**What is needed:**
What you return must be the complete listing, unchanged.
[[ Supplied information, beginning ]]
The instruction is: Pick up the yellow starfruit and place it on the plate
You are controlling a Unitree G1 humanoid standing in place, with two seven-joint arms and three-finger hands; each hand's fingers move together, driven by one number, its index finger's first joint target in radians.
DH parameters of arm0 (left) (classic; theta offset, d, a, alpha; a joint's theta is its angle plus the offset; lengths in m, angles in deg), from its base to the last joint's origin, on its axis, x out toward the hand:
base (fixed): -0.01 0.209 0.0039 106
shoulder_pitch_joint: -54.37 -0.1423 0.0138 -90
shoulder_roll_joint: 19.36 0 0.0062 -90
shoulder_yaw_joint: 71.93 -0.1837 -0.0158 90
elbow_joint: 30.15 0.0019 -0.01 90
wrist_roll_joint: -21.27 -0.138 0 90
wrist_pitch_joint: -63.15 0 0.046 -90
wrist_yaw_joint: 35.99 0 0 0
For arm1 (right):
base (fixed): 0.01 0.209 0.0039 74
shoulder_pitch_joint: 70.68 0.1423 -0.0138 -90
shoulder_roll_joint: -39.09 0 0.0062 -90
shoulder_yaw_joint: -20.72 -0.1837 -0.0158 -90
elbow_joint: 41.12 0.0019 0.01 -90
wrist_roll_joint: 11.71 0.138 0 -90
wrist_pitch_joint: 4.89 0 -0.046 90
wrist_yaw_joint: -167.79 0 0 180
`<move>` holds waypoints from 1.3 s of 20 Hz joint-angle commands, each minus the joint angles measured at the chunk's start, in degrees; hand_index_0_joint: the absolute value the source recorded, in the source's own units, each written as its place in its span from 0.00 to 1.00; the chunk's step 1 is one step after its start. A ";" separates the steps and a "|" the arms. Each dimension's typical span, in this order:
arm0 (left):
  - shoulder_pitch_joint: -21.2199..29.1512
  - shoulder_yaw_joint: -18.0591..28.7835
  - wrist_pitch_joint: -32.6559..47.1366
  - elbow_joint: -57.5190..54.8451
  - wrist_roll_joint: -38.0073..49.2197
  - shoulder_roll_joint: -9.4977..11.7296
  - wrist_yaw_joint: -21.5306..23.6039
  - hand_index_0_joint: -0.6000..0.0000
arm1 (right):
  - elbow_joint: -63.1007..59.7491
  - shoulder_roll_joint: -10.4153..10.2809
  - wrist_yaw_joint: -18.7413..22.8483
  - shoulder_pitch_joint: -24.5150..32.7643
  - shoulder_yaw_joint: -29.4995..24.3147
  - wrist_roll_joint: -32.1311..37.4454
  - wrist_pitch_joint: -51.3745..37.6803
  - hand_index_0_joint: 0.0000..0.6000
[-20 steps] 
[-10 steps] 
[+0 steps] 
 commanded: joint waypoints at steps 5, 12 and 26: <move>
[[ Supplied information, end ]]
**Solved problem:**
The instruction is: Pick up the yellow starfruit and place it on the plate
You are controlling a Unitree G1 humanoid standing in place, with two seven-joint arms and three-finger hands; each hand's fingers move together, driven by one number, its index finger's first joint target in radians.
DH parameters of arm0 (left) (classic; theta offset, d, a, alpha; a joint's theta is its angle plus the offset; lengths in m, angles in deg), from its base to the last joint's origin, on its axis, x out toward the hand:
base (fixed): -0.01 0.209 0.0039 106
shoulder_pitch_joint: -54.37 -0.1423 0.0138 -90
shoulder_roll_joint: 19.36 0 0.0062 -90
shoulder_yaw_joint: 71.93 -0.1837 -0.0158 90
elbow_joint: 30.15 0.0019 -0.01 90
wrist_roll_joint: -21.27 -0.138 0 90
wrist_pitch_joint: -63.15 0 0.046 -90
wrist_yaw_joint: 35.99 0 0 0
For arm1 (right):
base (fixed): 0.01 0.209 0.0039 74
shoulder_pitch_joint: 70.68 0.1423 -0.0138 -90
shoulder_roll_joint: -39.09 0 0.0062 -90
shoulder_yaw_joint: -20.72 -0.1837 -0.0158 -90
elbow_joint: 41.12 0.0019 0.01 -90
wrist_roll_joint: 11.71 0.138 0 -90
wrist_pitch_joint: 4.89 0 -0.046 90
wrist_yaw_joint: -167.79 0 0 180
`<move>` holds waypoints from 1.3 s of 20 Hz joint-angle commands, each minus the joint angles measured at the chunk's start, in degrees; hand_index_0_joint: the absolute value the source recorded, in the source's own units, each written as its place in its span from 0.00 to 1.00; the chunk's step 1 is one step after its start. A ";" separates the steps and a "|" the arms. Each dimension's typical span, in this order:
arm0 (left):
  - shoulder_pitch_joint: -21.2199..29.1512
  - shoulder_yaw_joint: -18.0591..28.7835
  - wrist_pitch_joint: -32.6559..47.1366
  - elbow_joint: -57.5190..54.8451
  - wrist_roll_joint: -38.0073..49.2197
  - shoulder_roll_joint: -9.4977..11.7296
  - wrist_yaw_joint: -21.5306..23.6039
  - hand_index_0_joint: -0.6000..0.0000
arm1 (right):
  - elbow_joint: -63.1007..59.7491
  - shoulder_roll_joint: -10.4153..10.2809
  - wrist_yaw_joint: -18.7413..22.8483
  - shoulder_pitch_joint: -24.5150..32.7643
  - shoulder_yaw_joint: -29.4995..24.3147
  - wrist_roll_joint: -32.1311..37.4454
  - wrist_pitch_joint: -51.3745..37.6803
  - hand_index_0_joint: 0.0000..0.6000
[-20 steps] 
[-10 steps] 
[+0 steps] 
 commanded: joint waypoints at steps 5, 12 and 26: <move>

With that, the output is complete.